**Exercise:**
With both ends included, repeat exactly the lines of the entries below from the one containing "This document puts" down to the one containing "Return the segmentation", and no others.

**Information shown:**
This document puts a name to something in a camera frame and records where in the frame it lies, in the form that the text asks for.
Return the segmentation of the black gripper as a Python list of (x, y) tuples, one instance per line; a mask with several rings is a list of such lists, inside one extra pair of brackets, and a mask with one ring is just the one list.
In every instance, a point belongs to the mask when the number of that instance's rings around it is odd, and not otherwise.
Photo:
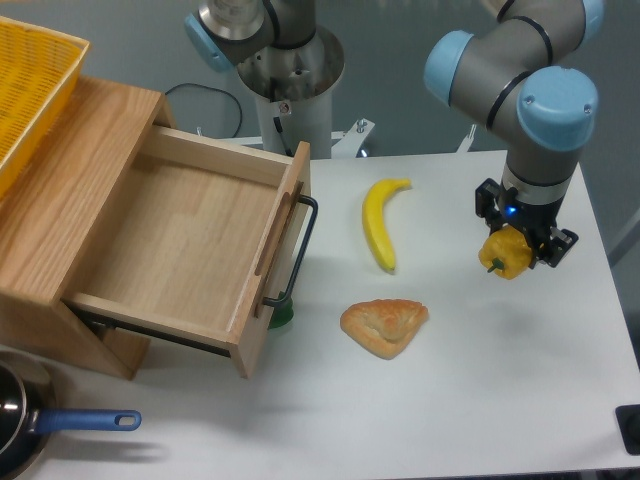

---

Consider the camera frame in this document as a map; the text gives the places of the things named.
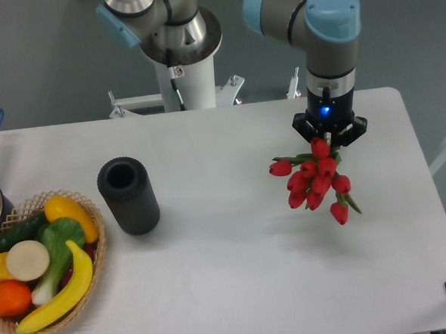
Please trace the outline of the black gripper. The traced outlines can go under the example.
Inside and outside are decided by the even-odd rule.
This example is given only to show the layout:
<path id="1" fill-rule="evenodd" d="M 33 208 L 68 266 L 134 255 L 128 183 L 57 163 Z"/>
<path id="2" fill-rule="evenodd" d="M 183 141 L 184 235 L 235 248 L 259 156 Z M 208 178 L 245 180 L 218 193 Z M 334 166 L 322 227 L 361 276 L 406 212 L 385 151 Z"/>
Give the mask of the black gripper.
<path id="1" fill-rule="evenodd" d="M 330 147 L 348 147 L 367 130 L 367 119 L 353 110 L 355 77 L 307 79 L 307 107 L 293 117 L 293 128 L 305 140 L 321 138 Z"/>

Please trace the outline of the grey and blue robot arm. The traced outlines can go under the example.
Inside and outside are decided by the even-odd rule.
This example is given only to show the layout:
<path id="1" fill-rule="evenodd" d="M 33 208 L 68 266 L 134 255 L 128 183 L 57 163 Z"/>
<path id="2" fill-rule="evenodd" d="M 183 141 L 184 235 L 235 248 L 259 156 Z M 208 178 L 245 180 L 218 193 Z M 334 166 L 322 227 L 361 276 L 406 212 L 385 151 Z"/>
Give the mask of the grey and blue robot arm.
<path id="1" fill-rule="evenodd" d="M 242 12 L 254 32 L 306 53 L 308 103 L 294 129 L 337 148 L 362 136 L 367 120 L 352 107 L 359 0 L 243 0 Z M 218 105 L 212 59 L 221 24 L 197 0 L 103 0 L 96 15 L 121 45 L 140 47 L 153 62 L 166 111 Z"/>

**Your solution:**
This document puts a name to something in a camera frame and records where in the frame it lies, in the form that the text asks for.
Return the segmentation of the black gripper as a Python list of (x, y) tuples, one instance per line; a mask with several rings is a list of such lists, inside one extra pair of brackets, and a mask with one ring is just the one list.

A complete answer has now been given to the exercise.